Ever since Intel purchased Altera for an enormous amount of money a few years ago (ed: $16.7B), the FPGA portfolio that has been coming out has largely been a product of the pre-Intel days. Today however that changes, as Intel is announcing its first fully Intel-designed FPGA, built upon its own internal 10nm process, with the Agilex brand name. This new range of products is set to roll out later this year for sampling, and offer a mix of analog, digital, memory, custom IO, and eASIC variations within a singular platform.
For users familiar with Intel’s FPGA family, the new Agilex portfolio is a generational upgrade over the current Stratix 10 family. The new Agilex parts, according to Intel, offer up to 40% higher performance or 40% lower power, up to 40 TFLOPs of DSP performance, and support for all the latest and future technologies. It’s this latter part that becomes important as the role of the FPGA is transmogrifying into a general purpose design platform into an optimized compute platform.
The Agilex FPGA builds on similar design principles to the Stratix – a centralized FPGA block of gates with hardened features and external connections out to several different technologies, based on the customer requirements. For these external connections, Intel is using its Embedded Multi-Die Interconnect Bridge (EMIB) technology, which in the examples given can be expanded into other chiplets. Some of the chiplet suggestions from Intel include High Bandwidth Memory (HBM), next-generation 112G transceivers, PCIe Gen 5.0 root complexes, Compute eXpress Link interfaces (through PCIe 5.0), additional CPU cache coherent interconnects, and other chiplets/IP as determined by the customer. To add into all of this, Agilex will also support Intel’s Optane DC Persistent Memory.
One of the big updates to the FPGA family comes through Intel’s recent acquisition of eASIC. Intel has actually been working with eASIC for several years, however in 2018 it purchased the company outright to deliver additional synergies into its programmable product portfolio. With Agilex, the first stage of this vision is set to be delivered – customers that want quick IP deployment can choose to work with Intel’s eASIC division for chiplet IP deployment or fusion into the FPGA, quicker than the customer is able to do themselves, and taking advantage of Intel’s own product design chain.
The use of PCIe Gen 5.0 is also a big element to Agilex, as it allows customers to connect directly with future PCIe 5.0 host devices, but it also allows for Intel’s new Compute eXpress Link technology, which builds upon the PCIe 5.0 physical standards. CXL is Intel’s own cache coherent connect, set to work alongside (or compete, depending on who you ask) with GenZ and CCIX. Given Intel’s comments on CXL, it’s clear that when PCIe 5.0 is ubiquitous, it intends to bring its add-in card portfolio to run either on CXL, PCIe 5.0, or both. And one of Intel’s big topics recently is its movement into discrete graphics, which could take advantage of this. It would appear however that Agilex may be the first to take advantage of Intel’s new standard when it’s ready – until that point, Intel states that Agilex will support UPI as its main cache coherent connectivity option.
As always with the FPGA market, Intel is targeting the usual suspects that might use them: networking, cloud, embedded, and enterprise. The newest use cases for FPGAs in this field are related to edge deployments as well as networking, so we can expect to see Intel’s case studies of the new hardware in these areas. AI is also important, with Intel keen to announce that its Agilex portfolio will have hardened support for bfloat16 and other low precision number formats, even down to INT2. These will be managed through Intel’s OneAPI strategy, and the company states that even though the FPGA can be used for AI, it is set to work alongside Nirvana and Movidius, rather than compete.
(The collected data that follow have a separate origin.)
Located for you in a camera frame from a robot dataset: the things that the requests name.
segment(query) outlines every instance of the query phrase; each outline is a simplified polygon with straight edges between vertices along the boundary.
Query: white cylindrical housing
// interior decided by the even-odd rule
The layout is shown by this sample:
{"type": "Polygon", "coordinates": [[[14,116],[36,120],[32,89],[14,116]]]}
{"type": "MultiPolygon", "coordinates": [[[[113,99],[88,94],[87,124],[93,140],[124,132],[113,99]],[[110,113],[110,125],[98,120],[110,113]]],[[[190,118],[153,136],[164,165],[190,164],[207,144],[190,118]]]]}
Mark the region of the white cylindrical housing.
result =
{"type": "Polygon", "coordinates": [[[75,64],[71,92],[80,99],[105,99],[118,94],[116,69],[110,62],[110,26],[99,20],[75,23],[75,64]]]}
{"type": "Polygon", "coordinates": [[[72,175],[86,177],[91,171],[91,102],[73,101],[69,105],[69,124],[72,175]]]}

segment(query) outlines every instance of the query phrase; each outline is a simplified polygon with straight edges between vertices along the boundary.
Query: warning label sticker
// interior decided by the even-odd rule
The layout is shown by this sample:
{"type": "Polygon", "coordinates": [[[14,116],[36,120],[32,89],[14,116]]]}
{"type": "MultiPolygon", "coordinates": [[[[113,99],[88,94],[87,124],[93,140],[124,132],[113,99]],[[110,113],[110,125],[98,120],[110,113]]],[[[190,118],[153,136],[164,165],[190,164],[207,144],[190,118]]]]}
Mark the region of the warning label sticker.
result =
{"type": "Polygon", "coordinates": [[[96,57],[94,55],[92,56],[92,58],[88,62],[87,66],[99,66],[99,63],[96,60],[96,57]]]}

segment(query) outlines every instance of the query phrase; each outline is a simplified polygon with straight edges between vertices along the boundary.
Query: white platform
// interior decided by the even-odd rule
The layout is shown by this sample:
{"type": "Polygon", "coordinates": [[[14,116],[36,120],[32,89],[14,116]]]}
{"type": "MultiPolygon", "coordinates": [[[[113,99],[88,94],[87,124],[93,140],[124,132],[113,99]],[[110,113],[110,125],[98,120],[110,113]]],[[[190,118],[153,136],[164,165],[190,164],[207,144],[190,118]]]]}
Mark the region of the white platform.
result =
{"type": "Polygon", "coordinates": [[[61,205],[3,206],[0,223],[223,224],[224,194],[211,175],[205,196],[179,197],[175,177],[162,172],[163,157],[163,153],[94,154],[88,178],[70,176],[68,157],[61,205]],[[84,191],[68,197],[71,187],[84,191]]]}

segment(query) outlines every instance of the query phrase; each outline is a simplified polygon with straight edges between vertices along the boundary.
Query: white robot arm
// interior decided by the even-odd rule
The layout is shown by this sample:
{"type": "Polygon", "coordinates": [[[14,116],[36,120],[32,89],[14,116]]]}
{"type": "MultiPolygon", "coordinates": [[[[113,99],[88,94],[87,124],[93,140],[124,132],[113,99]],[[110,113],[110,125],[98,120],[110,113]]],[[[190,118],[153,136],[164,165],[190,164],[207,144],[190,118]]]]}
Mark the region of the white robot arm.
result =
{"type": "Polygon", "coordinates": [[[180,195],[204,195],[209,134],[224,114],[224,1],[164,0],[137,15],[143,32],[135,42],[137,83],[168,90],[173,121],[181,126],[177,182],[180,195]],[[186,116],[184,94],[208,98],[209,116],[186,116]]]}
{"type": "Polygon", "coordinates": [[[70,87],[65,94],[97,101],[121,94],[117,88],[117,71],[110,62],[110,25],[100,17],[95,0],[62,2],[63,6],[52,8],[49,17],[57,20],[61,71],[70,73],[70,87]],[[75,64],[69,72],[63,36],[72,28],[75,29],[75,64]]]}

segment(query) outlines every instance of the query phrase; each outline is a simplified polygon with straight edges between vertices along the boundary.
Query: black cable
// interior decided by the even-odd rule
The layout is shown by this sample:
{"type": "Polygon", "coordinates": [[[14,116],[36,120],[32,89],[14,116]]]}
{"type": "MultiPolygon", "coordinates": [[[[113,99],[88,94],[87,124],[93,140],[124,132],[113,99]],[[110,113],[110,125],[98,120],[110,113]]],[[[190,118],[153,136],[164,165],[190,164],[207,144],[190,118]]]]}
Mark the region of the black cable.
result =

One element that was interesting during our discussions with Intel about Agilex is that the company mentioned 3D stacking and integration. I quizzed if this was just a mentioning of HBM, or something more detailed such as the Foveros technology that the company demonstrated at the end of 2018. Intel stated that the 3D integration is going to be an expected evolution of the product line, and a view to the future with its second generation of Agilex. Perhaps expected, no date about when this would happen was forthcoming, but interesting nonetheless.
Agilex will come in three flavors: F, I, and M, with exact support listed below. The Intel Quartus Prime software will support these variants from April 2019, and first device availability of the F-series will be from Q3 2019.